Par. 3. Section 1.881-2 (a)(6) is added to read as follows:

§1.881-2 Taxation of foreign corporations not engaged in U.S. business.

(a) * * *

(6) Interest received by a foreign corporation pursuant to certain portfolio debt instruments is not subject to the flat tax of 30 percent described in paragraph (a)(1) of this section. For rules applicable to a foreign corporation’s receipt of interest on certain portfolio debt instruments, see sections 871(h), 881(c), and §1.871-14.

* * * * *

Par. 4. Section 1.1441-1(b)(7) is amended as follows:

1. Paragraphs (b)(7)(iii) is revised.

2. Paragraph (b)(7)(v) is removed.

The revision reads as follows:

§1.1441-1 Requirement for the deduction and withholding of tax on payments to foreign persons.

* * * * *

(b) * * *

(7) * * *

(iii) Liability for Interest and Penalties.
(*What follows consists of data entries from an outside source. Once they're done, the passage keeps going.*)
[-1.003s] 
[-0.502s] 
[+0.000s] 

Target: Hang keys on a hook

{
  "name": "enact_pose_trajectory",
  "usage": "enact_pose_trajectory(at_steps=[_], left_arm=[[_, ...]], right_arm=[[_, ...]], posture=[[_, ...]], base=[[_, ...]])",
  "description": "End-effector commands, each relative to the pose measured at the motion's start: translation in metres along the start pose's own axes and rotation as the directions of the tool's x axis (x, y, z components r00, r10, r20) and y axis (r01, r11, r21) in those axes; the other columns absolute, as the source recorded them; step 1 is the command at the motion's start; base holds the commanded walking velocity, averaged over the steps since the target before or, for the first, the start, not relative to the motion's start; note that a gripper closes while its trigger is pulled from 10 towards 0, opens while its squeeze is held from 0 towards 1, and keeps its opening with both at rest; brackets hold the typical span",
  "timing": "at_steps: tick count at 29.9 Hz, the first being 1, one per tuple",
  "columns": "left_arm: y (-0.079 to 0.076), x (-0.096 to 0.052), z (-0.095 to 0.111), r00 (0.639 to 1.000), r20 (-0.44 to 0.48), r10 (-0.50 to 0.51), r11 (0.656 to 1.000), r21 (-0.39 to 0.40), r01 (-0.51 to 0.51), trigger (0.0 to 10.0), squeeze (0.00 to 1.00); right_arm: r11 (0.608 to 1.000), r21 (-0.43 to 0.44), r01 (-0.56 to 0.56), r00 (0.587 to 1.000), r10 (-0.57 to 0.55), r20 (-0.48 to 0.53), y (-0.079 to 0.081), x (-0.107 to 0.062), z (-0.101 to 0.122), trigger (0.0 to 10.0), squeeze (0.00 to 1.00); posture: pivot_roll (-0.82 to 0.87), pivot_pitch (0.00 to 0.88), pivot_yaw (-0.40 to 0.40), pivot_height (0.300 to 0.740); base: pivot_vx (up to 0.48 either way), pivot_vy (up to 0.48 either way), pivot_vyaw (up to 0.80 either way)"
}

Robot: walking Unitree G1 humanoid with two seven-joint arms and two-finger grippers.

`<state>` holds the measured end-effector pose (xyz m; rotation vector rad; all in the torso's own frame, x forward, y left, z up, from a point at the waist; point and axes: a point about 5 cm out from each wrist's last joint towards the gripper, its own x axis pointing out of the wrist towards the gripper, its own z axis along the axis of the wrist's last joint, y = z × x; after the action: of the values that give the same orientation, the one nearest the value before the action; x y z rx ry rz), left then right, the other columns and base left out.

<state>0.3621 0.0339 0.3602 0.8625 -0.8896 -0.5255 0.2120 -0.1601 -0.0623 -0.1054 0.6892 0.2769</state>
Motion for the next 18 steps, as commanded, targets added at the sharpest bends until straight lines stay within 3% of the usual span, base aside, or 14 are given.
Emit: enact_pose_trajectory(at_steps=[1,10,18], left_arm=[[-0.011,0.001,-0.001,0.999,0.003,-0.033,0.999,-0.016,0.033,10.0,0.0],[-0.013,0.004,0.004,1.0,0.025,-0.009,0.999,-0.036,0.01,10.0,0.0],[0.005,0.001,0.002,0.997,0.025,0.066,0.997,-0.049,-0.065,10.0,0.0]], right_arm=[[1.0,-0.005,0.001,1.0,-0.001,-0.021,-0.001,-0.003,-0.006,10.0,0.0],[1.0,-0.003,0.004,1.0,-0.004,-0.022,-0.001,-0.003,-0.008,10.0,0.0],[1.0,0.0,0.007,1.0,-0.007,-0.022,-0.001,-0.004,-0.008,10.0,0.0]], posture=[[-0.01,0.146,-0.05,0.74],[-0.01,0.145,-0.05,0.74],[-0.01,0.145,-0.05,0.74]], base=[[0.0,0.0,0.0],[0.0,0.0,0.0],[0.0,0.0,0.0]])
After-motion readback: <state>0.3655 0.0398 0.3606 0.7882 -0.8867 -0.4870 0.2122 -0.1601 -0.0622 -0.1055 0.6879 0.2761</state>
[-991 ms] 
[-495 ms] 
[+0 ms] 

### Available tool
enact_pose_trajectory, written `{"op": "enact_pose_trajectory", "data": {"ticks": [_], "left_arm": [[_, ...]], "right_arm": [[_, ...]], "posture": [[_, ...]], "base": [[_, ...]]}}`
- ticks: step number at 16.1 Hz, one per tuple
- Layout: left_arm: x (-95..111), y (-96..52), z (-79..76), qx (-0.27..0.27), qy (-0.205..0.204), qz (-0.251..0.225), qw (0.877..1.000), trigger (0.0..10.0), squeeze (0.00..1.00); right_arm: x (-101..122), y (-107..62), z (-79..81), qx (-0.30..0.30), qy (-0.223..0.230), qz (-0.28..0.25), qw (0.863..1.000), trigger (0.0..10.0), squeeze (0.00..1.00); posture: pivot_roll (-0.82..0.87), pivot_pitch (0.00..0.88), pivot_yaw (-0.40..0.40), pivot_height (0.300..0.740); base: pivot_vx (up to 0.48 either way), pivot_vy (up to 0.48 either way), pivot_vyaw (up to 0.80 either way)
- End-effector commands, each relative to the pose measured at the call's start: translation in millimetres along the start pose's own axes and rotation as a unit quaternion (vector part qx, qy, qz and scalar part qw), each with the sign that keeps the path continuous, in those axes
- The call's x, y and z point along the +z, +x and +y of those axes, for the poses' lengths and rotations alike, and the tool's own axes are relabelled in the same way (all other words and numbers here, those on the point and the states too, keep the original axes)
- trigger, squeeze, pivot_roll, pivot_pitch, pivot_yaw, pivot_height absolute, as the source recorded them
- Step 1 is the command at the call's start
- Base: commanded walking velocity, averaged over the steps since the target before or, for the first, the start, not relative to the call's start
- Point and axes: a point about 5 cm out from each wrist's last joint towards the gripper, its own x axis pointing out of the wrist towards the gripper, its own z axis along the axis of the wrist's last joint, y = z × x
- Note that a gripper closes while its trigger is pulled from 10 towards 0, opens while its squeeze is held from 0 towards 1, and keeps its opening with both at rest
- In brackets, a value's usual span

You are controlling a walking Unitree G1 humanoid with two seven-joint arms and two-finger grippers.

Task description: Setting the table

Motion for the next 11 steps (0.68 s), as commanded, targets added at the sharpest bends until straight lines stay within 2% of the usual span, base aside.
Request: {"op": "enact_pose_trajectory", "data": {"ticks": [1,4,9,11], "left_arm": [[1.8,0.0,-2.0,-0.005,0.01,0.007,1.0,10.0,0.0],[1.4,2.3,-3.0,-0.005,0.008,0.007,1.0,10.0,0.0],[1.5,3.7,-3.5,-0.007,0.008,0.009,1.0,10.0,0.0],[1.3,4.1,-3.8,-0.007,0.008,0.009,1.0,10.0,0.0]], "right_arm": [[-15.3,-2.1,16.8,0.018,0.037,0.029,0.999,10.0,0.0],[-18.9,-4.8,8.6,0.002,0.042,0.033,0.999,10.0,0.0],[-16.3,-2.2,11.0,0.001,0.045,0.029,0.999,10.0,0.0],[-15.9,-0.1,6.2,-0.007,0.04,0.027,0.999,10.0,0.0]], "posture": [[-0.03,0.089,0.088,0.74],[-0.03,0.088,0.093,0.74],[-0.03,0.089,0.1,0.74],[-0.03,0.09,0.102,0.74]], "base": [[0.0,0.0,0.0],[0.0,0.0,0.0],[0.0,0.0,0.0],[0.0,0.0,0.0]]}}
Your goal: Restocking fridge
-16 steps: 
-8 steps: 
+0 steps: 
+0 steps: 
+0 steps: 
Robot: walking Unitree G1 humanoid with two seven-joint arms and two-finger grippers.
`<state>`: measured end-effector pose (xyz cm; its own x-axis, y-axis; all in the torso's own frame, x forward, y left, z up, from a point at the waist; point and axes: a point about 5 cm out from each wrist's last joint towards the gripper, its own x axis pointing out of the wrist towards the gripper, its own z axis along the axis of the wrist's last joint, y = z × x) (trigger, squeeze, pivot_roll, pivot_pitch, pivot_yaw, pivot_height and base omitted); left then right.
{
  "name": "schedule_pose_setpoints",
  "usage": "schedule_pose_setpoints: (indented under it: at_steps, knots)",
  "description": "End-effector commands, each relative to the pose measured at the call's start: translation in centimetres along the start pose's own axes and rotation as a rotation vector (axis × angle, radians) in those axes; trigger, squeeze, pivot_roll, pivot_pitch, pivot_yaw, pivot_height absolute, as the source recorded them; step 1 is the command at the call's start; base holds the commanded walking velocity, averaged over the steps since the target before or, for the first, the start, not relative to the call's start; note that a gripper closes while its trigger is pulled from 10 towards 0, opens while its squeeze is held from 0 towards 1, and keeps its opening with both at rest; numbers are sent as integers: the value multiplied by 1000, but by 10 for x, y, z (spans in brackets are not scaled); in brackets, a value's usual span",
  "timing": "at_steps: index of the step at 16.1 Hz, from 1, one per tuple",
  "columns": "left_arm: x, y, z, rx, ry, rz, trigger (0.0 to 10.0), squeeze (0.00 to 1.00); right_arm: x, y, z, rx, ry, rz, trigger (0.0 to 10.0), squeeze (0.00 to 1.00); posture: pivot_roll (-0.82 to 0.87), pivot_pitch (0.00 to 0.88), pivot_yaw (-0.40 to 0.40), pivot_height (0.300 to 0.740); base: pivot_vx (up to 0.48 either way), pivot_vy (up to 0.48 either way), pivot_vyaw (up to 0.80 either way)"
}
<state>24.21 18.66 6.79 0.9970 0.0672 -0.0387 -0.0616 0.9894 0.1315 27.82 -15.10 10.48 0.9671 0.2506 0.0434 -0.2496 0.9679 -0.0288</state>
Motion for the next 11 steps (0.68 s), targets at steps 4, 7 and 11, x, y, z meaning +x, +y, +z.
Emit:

For payments made after December 31, 2000, if a withholding agent fails to deduct and withhold any tax imposed under sections 1441 or 1442, and the tax against which such tax may be credited under section 1462 is paid, then the amount of tax required to be deducted and withheld shall not be collected from the withholding agent. However, the withholding agent is not relieved from liability for interest or any penalties or additions to the tax otherwise applicable in respect of the failure to deduct and withhold. See section 1463. Further, in the event that a tax liability is assessed against the beneficial owner under section 871, 881, or 882 and interest under section 6601(a) is assessed against, and collected from, the beneficial owner, the interest charge imposed on the withholding agent shall be abated to that extent so as to avoid the imposition of a double interest charge.

* * * * *

Kevin M. Brown,
Deputy Commissioner for
Services and Enforcement.

Approved March 30, 2007.

Eric Solomon,
Assistant Secretary of
the Treasury (Tax Policy).

Note

(Filed by the Office of the Federal Register on April 11, 2007, 8:45 a.m., and published in the issue of the Federal Register for April 12, 2007, 72 F.R. 18386)

Drafting Information

The principal author of the proposed regulations is Kathryn Holman, Office of Associate Chief Counsel (International). However, other personnel from the IRS and the Treasury Department participated in their development.